**Your instructions**
Tally the lines in the data that follows that include the word "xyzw", and report nothing but the total.

Saved data entries
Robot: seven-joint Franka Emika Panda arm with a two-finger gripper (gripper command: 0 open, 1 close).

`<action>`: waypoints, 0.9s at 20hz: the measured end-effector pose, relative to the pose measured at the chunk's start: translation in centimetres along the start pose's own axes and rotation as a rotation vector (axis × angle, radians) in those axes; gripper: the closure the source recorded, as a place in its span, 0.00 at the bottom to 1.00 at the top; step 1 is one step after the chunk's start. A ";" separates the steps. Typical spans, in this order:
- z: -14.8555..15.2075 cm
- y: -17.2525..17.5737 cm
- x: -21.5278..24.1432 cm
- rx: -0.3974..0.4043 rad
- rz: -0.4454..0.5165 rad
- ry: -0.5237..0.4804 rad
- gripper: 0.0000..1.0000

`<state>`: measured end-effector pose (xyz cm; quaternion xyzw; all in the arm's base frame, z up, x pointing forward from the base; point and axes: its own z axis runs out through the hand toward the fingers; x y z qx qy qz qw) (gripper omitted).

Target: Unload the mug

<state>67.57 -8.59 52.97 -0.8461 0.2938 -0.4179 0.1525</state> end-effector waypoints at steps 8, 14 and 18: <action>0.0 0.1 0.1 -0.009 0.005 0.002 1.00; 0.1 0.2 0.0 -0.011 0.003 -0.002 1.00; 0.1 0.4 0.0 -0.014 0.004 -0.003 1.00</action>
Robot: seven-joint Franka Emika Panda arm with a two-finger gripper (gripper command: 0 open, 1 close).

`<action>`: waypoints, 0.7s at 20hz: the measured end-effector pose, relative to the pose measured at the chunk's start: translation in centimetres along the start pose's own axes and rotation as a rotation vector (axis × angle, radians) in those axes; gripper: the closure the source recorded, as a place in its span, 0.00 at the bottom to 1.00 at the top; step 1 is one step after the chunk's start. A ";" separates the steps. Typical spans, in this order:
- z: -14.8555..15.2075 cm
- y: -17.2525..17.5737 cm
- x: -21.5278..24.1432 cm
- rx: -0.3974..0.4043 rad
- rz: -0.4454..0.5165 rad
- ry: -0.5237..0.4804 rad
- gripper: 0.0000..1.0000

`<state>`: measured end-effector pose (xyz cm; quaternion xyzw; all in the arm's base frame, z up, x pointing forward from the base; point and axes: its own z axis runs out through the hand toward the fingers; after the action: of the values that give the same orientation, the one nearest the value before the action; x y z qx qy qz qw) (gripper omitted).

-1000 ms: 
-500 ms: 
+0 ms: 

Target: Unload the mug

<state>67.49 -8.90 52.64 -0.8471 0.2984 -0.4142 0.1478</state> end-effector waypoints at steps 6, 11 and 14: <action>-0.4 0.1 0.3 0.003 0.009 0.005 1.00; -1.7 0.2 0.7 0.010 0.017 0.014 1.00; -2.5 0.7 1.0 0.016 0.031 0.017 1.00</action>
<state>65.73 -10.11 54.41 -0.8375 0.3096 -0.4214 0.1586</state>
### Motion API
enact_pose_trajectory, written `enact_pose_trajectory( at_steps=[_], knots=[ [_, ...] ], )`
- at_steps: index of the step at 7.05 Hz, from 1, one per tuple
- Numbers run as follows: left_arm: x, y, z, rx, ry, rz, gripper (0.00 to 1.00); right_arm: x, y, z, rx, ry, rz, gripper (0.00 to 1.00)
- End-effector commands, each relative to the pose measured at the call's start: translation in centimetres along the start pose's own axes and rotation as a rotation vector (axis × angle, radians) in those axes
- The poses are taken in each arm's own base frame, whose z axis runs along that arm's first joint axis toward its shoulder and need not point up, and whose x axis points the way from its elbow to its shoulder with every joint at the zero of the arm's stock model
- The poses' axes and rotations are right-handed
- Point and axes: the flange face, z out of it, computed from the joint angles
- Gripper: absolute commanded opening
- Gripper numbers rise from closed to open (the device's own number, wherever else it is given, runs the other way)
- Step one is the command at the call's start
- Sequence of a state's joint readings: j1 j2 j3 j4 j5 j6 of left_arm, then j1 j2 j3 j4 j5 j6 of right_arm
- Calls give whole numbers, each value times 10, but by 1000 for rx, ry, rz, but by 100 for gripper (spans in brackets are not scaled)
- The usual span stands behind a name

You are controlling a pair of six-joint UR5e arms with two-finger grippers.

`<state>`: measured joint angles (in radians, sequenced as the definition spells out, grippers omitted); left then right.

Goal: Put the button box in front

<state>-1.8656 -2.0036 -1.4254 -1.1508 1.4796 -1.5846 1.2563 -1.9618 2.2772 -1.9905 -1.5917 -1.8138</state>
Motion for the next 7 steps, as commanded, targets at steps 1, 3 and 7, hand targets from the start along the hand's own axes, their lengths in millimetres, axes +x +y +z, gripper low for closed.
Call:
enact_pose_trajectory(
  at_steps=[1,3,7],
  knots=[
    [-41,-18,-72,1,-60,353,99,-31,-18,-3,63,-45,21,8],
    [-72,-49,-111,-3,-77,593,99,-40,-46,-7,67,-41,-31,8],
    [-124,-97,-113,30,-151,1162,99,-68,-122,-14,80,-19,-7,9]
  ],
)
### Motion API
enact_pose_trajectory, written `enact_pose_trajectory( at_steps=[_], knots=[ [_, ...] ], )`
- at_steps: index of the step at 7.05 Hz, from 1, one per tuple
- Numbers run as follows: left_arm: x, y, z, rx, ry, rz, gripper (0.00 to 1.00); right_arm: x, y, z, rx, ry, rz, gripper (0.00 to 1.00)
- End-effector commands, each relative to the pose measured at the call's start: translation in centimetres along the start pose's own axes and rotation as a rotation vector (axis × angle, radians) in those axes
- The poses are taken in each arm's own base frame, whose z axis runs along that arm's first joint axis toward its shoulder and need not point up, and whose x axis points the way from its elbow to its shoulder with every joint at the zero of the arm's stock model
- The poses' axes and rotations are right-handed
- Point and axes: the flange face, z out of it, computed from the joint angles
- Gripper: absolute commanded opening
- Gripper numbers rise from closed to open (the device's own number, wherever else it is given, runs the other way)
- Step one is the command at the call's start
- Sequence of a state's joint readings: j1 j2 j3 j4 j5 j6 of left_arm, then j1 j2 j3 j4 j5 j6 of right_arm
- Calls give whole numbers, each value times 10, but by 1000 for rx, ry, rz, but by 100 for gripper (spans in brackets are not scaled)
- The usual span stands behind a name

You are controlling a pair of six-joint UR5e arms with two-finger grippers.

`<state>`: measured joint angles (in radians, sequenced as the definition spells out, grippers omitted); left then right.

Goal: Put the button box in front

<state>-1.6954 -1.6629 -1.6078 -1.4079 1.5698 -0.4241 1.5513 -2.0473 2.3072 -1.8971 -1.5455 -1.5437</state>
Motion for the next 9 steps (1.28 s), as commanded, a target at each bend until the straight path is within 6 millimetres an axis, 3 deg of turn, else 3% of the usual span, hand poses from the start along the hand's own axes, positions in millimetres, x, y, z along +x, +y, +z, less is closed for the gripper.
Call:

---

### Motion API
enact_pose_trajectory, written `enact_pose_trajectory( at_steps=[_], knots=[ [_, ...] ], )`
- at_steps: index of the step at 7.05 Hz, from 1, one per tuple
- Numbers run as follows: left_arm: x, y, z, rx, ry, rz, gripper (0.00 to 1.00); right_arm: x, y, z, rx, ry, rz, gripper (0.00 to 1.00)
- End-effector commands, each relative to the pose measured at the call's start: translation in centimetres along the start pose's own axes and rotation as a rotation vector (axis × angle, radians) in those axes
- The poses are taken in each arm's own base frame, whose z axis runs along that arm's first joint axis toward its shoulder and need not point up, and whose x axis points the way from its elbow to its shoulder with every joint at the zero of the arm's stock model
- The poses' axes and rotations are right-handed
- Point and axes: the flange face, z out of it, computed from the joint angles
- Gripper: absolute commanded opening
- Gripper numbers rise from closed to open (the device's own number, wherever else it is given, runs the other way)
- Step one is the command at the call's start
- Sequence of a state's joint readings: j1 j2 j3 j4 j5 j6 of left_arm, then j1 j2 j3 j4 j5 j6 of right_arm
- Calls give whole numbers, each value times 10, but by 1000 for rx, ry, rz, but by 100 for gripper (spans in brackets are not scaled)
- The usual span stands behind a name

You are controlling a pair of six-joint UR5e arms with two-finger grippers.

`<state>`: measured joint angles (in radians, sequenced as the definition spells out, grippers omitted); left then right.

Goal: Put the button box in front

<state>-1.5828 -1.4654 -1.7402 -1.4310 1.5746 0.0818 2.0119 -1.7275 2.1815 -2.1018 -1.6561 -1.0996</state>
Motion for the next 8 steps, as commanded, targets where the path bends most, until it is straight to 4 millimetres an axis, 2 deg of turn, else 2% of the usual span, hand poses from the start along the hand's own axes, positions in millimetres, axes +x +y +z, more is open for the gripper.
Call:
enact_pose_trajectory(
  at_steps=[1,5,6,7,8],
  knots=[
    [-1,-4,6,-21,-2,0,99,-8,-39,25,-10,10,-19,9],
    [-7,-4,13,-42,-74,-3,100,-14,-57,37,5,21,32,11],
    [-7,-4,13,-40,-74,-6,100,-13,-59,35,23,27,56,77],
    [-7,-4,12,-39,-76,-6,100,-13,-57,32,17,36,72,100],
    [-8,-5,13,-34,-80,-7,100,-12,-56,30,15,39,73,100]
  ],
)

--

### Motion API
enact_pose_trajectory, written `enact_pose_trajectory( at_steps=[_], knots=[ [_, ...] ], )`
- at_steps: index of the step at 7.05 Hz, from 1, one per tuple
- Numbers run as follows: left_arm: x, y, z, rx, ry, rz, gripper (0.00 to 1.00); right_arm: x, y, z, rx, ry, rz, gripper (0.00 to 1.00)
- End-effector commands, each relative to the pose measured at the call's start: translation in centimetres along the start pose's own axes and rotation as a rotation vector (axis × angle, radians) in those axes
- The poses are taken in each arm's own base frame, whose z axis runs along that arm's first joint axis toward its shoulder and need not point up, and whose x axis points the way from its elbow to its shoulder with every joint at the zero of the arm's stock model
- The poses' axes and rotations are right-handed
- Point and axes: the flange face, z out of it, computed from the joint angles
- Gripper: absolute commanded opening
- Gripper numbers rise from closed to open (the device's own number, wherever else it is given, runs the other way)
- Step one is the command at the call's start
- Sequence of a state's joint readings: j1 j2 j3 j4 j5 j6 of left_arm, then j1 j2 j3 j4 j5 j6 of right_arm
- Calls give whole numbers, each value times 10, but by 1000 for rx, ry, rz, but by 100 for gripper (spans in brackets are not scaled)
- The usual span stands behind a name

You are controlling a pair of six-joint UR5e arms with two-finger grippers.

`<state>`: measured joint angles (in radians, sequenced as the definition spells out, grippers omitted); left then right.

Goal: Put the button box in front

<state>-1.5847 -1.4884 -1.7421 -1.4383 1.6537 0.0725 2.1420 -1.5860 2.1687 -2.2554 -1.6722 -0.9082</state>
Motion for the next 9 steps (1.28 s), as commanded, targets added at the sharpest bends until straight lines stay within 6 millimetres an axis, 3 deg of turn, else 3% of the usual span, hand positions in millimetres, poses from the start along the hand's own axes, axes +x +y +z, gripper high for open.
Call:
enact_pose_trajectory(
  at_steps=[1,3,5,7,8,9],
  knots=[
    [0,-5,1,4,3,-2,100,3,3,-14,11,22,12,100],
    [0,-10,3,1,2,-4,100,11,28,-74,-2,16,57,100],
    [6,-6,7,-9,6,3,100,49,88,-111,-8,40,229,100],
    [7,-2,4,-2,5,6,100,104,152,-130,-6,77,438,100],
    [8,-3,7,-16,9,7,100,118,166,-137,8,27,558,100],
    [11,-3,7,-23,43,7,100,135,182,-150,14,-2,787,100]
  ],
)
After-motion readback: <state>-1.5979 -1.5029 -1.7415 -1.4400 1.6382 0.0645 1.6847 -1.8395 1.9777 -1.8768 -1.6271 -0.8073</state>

**Task output**
2